▸ **WHAT IS BEING ASKED**
Write each line below back out exactly, omitting its pictures.
*** STORED DATA Section Begins ***
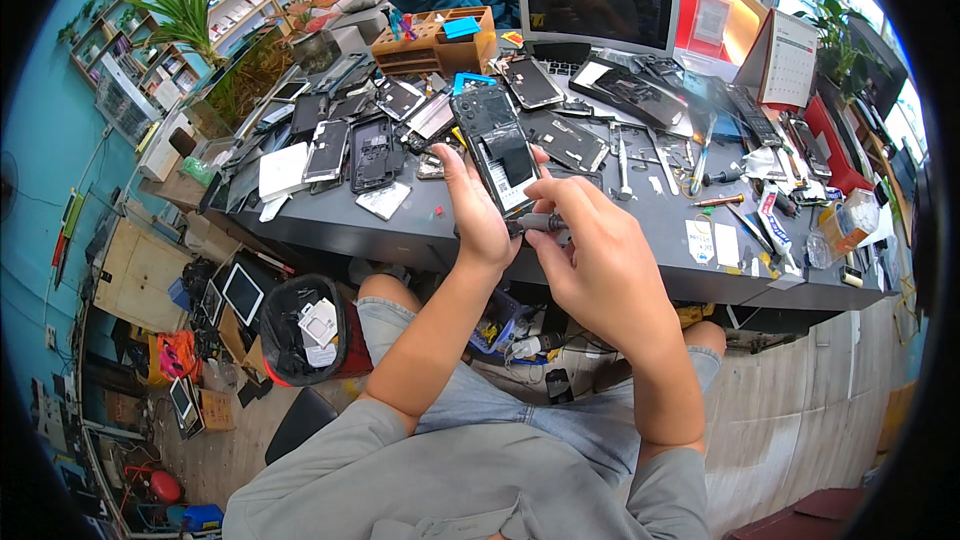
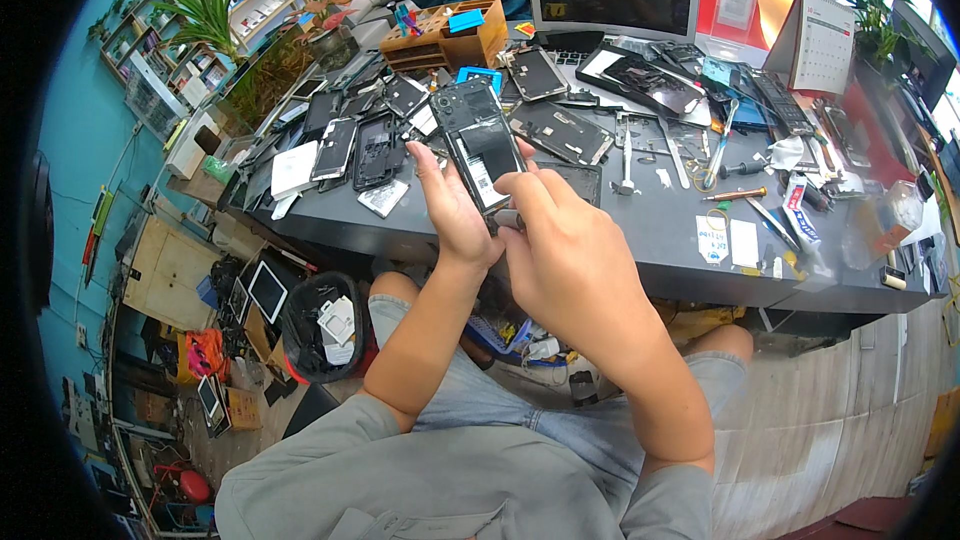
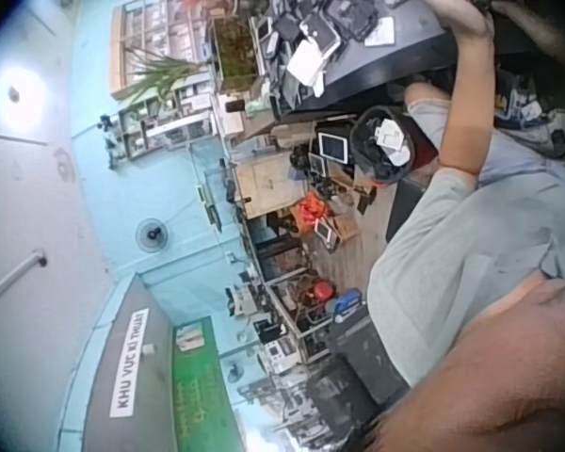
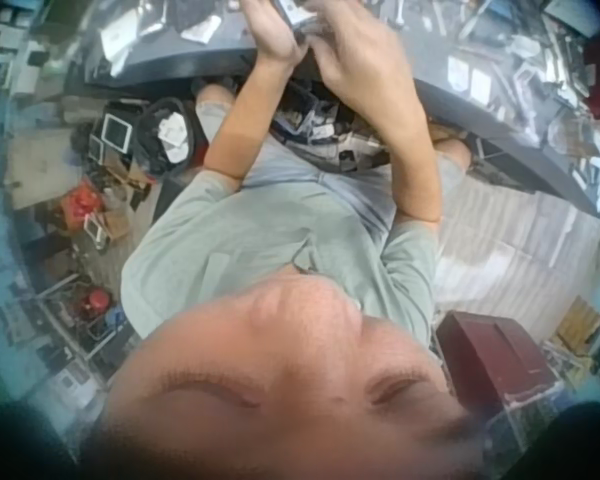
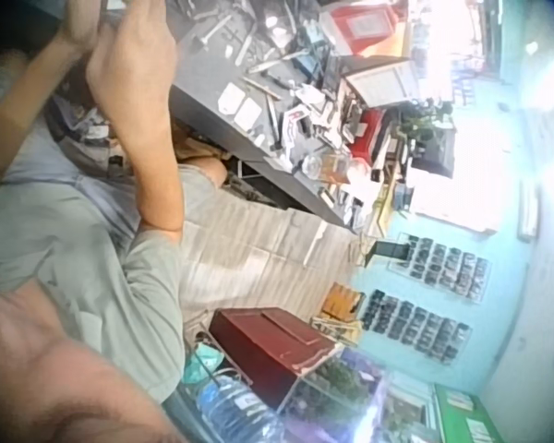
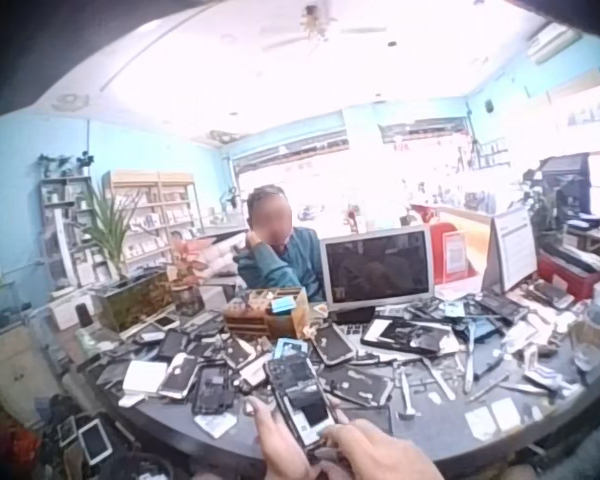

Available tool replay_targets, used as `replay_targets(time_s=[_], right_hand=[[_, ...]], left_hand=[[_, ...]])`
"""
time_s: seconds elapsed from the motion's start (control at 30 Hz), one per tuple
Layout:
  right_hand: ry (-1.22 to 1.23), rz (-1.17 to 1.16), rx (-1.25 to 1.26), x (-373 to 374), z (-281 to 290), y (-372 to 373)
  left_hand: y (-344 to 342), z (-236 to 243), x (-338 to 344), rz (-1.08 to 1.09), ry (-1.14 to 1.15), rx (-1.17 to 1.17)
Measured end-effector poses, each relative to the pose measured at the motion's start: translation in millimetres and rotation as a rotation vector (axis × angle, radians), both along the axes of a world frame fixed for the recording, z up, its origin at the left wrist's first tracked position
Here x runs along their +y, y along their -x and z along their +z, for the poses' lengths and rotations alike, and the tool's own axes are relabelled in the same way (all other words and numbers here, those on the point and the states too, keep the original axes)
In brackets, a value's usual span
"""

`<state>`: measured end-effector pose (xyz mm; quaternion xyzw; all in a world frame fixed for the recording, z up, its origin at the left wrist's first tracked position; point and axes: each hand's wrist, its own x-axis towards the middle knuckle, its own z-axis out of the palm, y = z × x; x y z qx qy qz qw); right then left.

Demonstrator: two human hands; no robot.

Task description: The person disassembles a smartphone using a screwdriver, removes the back cover, and manipulates internal components. The person continues to unscrew and adjust parts within the device while seated at a cluttered workbench.

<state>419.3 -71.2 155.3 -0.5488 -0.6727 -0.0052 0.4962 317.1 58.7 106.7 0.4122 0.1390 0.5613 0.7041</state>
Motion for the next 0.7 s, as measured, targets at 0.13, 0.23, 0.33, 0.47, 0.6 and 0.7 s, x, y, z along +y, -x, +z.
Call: replay_targets(time_s=[0.13, 0.23, 0.33, 0.47, 0.6, 0.7], right_hand=[[0.079, -0.018, 0.014, -4, 1, -1], [0.072, 0.011, 0.08, -3, 0, -1], [0.059, 0.024, 0.155, -6, -1, -1], [0.024, 0.031, 0.25, -9, 2, -2], [0.022, -0.059, 0.298, -15, 5, -13], [-0.054, -0.177, 0.324, -7, -10, -31]], left_hand=[[2, -1, 1, -0.026, 0.002, -0.013], [4, -4, 5, -0.041, -0.061, 0.006], [4, -6, 6, -0.051, -0.092, 0.025], [0, 2, 1, 0.03, -0.036, 0.024], [3, 2, 2, -0.036, -0.051, 0.018], [6, 5, 5, -0.101, -0.072, 0.022]])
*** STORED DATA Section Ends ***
▸ **REPLY TO THE EXERCISE**
Available tool replay_targets, used as `replay_targets(time_s=[_], right_hand=[[_, ...]], left_hand=[[_, ...]])`
"""
time_s: seconds elapsed from the motion's start (control at 30 Hz), one per tuple
Layout:
  right_hand: ry (-1.22 to 1.23), rz (-1.17 to 1.16), rx (-1.25 to 1.26), x (-373 to 374), z (-281 to 290), y (-372 to 373)
  left_hand: y (-344 to 342), z (-236 to 243), x (-338 to 344), rz (-1.08 to 1.09), ry (-1.14 to 1.15), rx (-1.17 to 1.17)
Measured end-effector poses, each relative to the pose measured at the motion's start: translation in millimetres and rotation as a rotation vector (axis × angle, radians), both along the axes of a world frame fixed for the recording, z up, its origin at the left wrist's first tracked position
Here x runs along their +y, y along their -x and z along their +z, for the poses' lengths and rotations alike, and the tool's own axes are relabelled in the same way (all other words and numbers here, those on the point and the states too, keep the original axes)
In brackets, a value's usual span
"""

`<state>`: measured end-effector pose (xyz mm; quaternion xyzw; all in a world frame fixed for the recording, z up, its origin at the left wrist's first tracked position; point and axes: each hand's wrist, its own x-axis towards the middle knuckle, its own z-axis out of the palm, y = z × x; x y z qx qy qz qw); right then left.

Demonstrator: two human hands; no robot.

Task description: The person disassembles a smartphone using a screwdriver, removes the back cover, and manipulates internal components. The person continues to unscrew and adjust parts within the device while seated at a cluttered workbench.

<state>419.3 -71.2 155.3 -0.5488 -0.6727 -0.0052 0.4962 317.1 58.7 106.7 0.4122 0.1390 0.5613 0.7041</state>
Motion for the next 0.7 s, as measured, targets at 0.13, 0.23, 0.33, 0.47, 0.6 and 0.7 s, x, y, z along +y, -x, +z.
Call: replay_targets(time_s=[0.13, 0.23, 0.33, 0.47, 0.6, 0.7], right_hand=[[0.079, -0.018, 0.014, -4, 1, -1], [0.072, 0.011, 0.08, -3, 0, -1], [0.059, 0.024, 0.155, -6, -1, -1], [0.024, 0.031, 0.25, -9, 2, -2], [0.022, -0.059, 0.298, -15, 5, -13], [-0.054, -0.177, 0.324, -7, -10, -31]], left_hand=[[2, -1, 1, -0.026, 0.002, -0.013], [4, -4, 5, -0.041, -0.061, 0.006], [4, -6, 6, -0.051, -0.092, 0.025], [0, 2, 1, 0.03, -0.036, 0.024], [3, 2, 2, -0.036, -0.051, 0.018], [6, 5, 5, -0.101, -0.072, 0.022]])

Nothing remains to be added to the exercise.